| Work task |
A line belongs in the answer if it contains "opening"; copy every such line from the entries below.

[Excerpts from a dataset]
■ ■ ■ ■

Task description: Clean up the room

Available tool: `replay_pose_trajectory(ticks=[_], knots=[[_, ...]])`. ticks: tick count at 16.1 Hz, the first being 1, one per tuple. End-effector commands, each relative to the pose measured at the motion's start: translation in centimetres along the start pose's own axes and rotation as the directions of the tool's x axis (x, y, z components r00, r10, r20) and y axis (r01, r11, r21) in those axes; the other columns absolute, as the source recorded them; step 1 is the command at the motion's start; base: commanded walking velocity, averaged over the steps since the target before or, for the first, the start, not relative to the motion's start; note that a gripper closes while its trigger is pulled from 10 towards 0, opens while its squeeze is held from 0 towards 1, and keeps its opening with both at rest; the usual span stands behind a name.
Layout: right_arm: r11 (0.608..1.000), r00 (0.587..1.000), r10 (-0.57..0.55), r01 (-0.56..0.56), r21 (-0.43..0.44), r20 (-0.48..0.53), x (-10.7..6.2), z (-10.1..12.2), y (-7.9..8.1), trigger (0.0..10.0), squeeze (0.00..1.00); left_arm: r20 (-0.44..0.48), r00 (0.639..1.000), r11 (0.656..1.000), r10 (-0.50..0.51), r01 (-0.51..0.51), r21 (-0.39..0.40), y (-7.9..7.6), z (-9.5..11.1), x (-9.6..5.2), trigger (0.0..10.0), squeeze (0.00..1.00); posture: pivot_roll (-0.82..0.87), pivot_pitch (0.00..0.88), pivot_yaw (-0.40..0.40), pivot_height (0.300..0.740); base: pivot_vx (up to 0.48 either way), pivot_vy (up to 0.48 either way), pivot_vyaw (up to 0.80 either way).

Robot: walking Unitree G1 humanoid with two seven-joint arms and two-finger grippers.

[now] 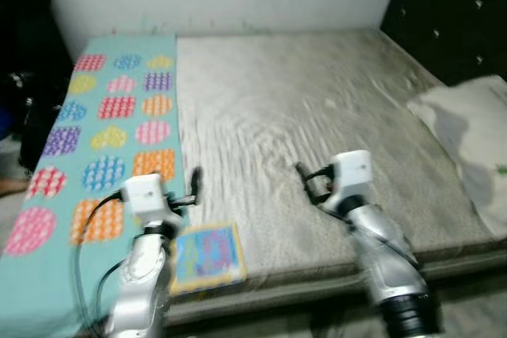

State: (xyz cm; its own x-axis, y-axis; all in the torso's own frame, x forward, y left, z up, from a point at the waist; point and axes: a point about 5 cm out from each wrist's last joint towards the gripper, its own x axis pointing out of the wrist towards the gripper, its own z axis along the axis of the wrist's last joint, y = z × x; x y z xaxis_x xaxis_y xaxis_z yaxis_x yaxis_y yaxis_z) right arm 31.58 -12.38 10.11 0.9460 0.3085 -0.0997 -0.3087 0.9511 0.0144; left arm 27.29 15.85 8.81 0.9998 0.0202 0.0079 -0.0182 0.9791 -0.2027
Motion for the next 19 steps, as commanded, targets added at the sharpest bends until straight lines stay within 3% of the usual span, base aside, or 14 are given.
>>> replay_pose_trajectory(ticks=[1, 5, 8, 19], knots=[[1.000, 1.000, -0.025, 0.025, -0.012, -0.006, -0.34, -0.01, -1.05, 10.0, 0.00, -0.009, 1.000, 1.000, -0.011, 0.011, -0.004, -0.54, -0.22, 0.00, 10.0, 0.00, -0.12, 0.050, -0.039, 0.740, 0.000, 0.000, 0.00], [1.000, 1.000, -0.026, 0.026, -0.017, -0.009, -0.45, -0.11, -1.22, 10.0, 0.00, -0.008, 1.000, 1.000, -0.009, 0.008, -0.005, -0.55, -0.21, -0.15, 10.0, 0.00, -0.12, 0.054, -0.043, 0.740, 0.000, 0.000, 0.00], [0.997, 1.000, 0.012, -0.012, -0.072, 0.010, -0.33, 0.21, -0.66, 10.0, 0.00, -0.008, 1.000, 1.000, 0.002, -0.002, -0.005, -0.53, -0.23, -0.20, 10.0, 0.00, -0.11, 0.055, -0.046, 0.740, 0.000, 0.000, 0.00], [0.997, 1.000, 0.019, -0.019, -0.069, 0.001, -0.24, 0.03, -0.49, 10.0, 0.00, -0.015, 1.000, 1.000, 0.017, -0.017, 0.000, -0.42, -0.30, -0.06, 10.0, 0.00, -0.11, 0.051, -0.046, 0.740, 0.000, 0.000, 0.22]])
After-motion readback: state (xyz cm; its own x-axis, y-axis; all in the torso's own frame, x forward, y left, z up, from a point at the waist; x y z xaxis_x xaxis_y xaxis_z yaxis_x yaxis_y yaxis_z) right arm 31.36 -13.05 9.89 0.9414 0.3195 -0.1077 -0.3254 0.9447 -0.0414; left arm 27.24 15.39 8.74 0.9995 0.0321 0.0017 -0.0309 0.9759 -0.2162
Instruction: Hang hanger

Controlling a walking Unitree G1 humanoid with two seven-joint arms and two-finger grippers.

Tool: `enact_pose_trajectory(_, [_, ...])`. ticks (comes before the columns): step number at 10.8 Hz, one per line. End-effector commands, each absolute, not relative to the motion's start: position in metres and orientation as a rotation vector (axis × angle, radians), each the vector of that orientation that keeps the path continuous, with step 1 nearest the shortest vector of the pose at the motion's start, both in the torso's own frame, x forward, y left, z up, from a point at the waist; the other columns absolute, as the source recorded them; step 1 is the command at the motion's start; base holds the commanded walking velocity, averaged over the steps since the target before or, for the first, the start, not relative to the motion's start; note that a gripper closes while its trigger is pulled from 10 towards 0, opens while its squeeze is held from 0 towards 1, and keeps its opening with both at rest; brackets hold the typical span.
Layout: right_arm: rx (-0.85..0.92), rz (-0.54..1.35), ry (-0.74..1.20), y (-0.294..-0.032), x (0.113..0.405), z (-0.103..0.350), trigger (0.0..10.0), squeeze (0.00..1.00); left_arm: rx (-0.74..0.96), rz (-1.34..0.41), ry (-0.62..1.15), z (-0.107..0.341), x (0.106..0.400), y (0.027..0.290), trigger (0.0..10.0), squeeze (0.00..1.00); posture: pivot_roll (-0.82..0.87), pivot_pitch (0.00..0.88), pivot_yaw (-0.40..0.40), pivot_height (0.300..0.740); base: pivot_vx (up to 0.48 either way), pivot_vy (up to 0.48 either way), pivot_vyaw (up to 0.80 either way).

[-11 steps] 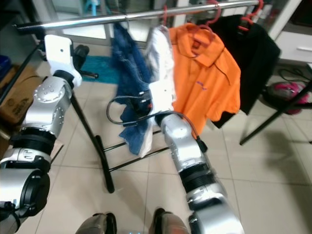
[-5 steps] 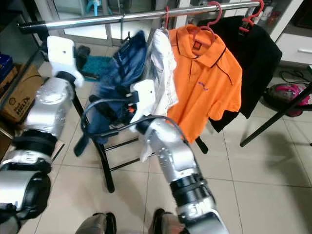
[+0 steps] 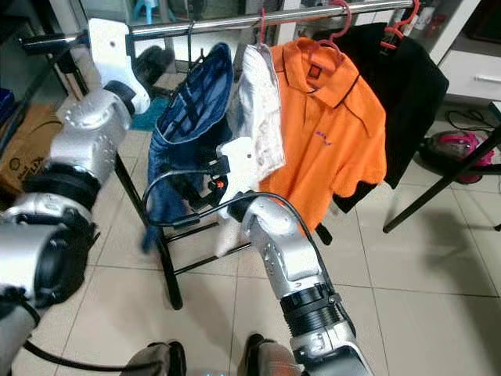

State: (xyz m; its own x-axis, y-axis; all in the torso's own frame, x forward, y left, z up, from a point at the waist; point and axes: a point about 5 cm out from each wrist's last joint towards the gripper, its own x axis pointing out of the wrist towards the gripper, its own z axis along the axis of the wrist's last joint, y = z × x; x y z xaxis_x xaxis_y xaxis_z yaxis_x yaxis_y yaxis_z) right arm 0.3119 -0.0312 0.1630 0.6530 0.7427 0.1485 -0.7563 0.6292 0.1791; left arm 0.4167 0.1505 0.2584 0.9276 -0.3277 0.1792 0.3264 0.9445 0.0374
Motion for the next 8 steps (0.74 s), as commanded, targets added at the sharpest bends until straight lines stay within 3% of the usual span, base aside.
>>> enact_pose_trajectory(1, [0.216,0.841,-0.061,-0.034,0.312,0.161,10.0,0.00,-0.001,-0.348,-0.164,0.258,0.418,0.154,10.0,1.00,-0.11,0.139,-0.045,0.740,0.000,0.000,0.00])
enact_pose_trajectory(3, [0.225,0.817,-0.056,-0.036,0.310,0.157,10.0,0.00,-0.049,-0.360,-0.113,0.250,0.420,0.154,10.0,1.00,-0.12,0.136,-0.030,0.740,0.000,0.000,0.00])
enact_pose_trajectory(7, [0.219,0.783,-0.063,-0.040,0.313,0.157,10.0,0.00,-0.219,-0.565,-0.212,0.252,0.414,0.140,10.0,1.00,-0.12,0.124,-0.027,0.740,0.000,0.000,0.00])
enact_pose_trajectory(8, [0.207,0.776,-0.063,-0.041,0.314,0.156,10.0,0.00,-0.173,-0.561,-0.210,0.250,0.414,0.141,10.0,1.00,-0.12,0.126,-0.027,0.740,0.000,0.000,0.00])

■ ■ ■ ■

| Output for this task |
Available tool: `replay_pose_trajectory(ticks=[_], knots=[[_, ...]])`. ticks: tick count at 16.1 Hz, the first being 1, one per tuple. End-effector commands, each relative to the pose measured at the motion's start: translation in centimetres along the start pose's own axes and rotation as the directions of the tool's x axis (x, y, z components r00, r10, r20) and y axis (r01, r11, r21) in those axes; the other columns absolute, as the source recorded them; step 1 is the command at the motion's start; base: commanded walking velocity, averaged over the steps since the target before or, for the first, the start, not relative to the motion's start; note that a gripper closes while its trigger is pulled from 10 towards 0, opens while its squeeze is held from 0 towards 1, and keeps its opening with both at rest; the usual span stands behind a name.
Tool: `enact_pose_trajectory(_, [_, ...])`. ticks (comes before the columns): step number at 10.8 Hz, one per line. End-effector commands, each absolute, not relative to the motion's start: position in metres and orientation as a rotation vector (axis × angle, radians), each the vector of that orientation that keeps the path continuous, with step 1 nearest the shortest vector of the pose at the motion's start, both in the torso's own frame, x forward, y left, z up, from a point at the waist; the other columns absolute, as the source recorded them; step 1 is the command at the motion's start; base holds the commanded walking velocity, averaged over the steps since the target before or, for the first, the start, not relative to the motion's start; note that a gripper closes while its trigger is pulled from 10 towards 0, opens while its squeeze is held from 0 towards 1, and keeps its opening with both at rest; brackets hold the typical span.

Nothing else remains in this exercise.